In the records below, some lines contain "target"; state the number of such lines and nothing else.

___ Data shown ___

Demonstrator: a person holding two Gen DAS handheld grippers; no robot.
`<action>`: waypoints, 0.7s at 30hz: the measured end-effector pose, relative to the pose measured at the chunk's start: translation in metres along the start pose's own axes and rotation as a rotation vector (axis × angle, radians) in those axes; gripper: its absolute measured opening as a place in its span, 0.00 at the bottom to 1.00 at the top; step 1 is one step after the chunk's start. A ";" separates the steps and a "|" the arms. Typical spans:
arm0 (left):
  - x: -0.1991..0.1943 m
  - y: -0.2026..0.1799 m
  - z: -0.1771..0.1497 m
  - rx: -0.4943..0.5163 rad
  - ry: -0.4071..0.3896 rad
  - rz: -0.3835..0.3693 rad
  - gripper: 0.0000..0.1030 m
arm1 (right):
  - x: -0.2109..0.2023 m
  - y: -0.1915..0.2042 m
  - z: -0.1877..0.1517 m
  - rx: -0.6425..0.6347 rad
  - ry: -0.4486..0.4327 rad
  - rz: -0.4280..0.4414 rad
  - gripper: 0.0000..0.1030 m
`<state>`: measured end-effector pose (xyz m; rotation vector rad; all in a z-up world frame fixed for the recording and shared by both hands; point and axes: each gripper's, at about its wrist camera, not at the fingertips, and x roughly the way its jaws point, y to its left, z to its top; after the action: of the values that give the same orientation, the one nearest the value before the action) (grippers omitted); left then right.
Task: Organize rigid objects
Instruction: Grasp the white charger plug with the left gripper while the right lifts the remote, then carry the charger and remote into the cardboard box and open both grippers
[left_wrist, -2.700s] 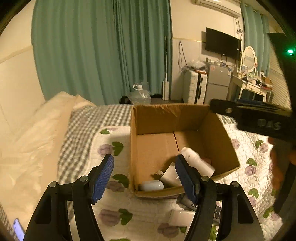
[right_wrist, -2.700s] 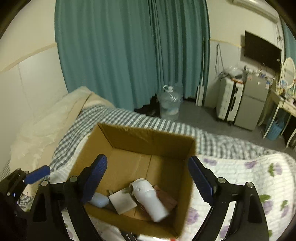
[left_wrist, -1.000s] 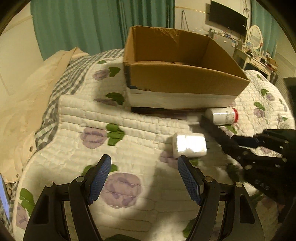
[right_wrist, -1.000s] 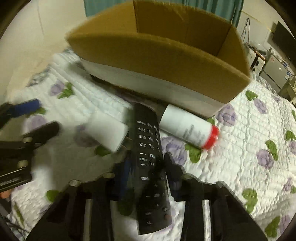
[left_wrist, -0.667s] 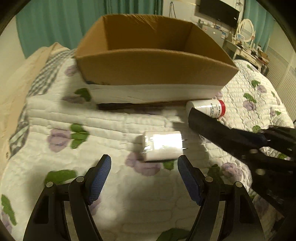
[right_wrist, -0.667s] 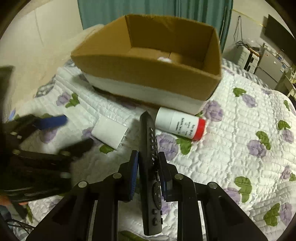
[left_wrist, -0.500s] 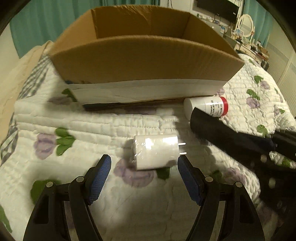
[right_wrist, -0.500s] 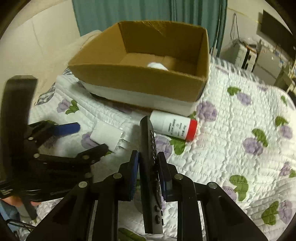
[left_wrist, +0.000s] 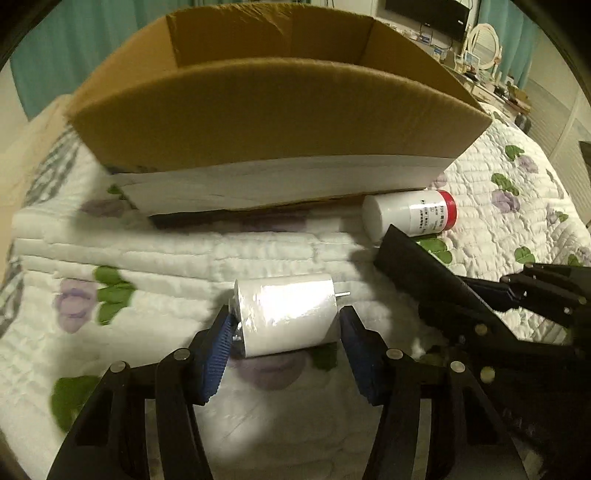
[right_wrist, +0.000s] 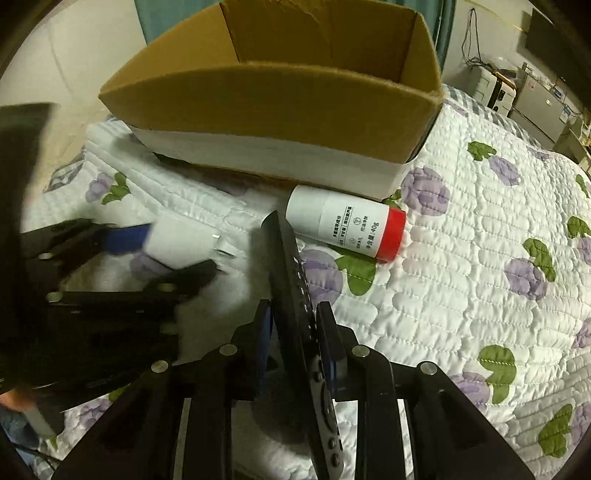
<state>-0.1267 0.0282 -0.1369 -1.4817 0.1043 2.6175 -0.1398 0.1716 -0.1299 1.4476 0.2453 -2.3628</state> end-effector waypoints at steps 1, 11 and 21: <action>-0.003 0.002 -0.002 -0.008 -0.004 -0.004 0.56 | 0.000 0.001 0.000 -0.003 -0.001 0.001 0.23; -0.074 0.017 -0.007 -0.045 -0.129 -0.020 0.55 | -0.059 0.028 -0.005 -0.069 -0.135 -0.002 0.18; -0.137 0.022 0.050 -0.043 -0.304 -0.003 0.55 | -0.139 0.020 0.043 -0.053 -0.313 -0.039 0.18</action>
<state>-0.1029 0.0016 0.0065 -1.0760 0.0151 2.8206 -0.1105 0.1687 0.0145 1.0383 0.2530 -2.5491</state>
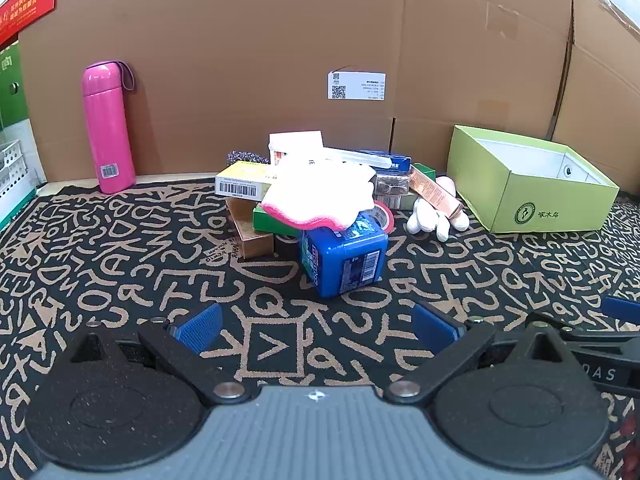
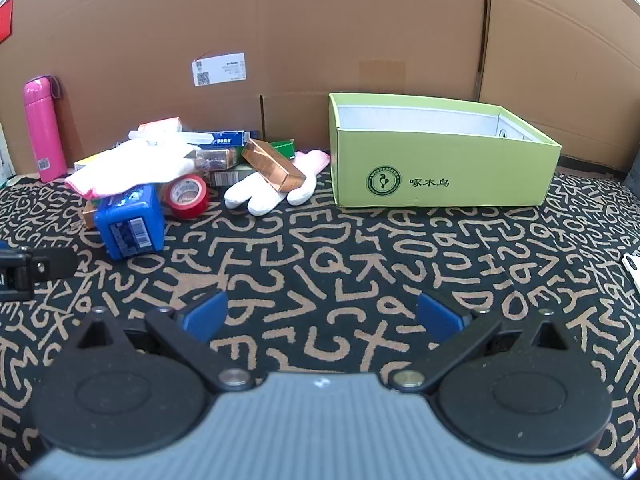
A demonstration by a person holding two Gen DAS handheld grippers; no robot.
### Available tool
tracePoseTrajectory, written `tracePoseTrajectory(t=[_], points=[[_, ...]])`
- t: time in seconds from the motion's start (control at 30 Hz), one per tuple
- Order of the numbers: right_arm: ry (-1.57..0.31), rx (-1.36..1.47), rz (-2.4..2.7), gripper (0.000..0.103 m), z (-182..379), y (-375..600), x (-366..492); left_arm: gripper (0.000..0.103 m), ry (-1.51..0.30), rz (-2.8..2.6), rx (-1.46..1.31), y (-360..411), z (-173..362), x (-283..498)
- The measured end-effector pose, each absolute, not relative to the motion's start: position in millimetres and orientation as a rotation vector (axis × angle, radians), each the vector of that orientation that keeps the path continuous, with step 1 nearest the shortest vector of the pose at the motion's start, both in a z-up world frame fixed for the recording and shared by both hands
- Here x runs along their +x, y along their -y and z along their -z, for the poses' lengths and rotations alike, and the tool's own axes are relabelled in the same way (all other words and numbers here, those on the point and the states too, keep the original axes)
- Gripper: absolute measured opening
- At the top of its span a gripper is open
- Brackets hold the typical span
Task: Organize objects
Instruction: 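Move both tools toward the pile of items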
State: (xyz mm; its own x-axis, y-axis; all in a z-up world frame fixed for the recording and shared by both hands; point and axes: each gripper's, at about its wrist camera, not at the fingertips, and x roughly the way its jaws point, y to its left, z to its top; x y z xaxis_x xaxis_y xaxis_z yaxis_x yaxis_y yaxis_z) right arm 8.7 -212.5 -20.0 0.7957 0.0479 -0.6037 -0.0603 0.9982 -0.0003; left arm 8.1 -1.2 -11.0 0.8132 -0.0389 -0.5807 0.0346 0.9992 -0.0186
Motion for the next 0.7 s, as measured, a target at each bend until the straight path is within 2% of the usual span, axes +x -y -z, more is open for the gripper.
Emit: tracePoseTrajectory(t=[0.7], points=[[-0.705, -0.025, -0.114, 0.103, 37, 195, 38, 0.103, -0.656, 0.053, -0.044, -25, 21, 41]])
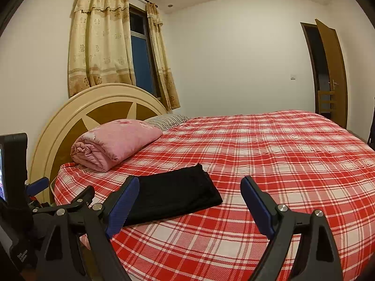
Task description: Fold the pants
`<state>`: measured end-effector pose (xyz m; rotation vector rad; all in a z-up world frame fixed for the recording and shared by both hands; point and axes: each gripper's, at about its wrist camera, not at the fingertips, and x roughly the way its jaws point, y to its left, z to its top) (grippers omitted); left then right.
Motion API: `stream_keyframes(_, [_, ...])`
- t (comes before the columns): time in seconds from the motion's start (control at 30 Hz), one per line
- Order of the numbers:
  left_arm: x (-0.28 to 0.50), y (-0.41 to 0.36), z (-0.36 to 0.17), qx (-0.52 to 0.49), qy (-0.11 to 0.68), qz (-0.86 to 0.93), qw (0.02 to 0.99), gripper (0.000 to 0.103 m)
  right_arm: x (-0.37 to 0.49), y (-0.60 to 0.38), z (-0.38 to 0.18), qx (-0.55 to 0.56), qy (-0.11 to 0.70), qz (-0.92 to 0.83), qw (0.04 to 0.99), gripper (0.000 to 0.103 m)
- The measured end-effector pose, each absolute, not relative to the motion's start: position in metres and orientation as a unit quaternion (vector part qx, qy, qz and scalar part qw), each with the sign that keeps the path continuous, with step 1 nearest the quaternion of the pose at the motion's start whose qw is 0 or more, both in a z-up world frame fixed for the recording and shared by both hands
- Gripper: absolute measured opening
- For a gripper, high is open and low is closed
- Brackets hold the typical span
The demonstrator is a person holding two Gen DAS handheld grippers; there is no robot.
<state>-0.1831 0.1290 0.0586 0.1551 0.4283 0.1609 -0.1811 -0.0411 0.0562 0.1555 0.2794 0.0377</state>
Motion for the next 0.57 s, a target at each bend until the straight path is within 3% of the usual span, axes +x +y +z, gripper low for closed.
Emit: stream_keyframes(0.57, [-0.1790, 0.1274, 0.0539, 0.074, 0.227, 0.077, 0.968, 0.103, -0.1814, -0.0428, 0.0545, 0.081, 0.140, 0.013, 0.987, 0.089])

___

Response to the exercise >>
2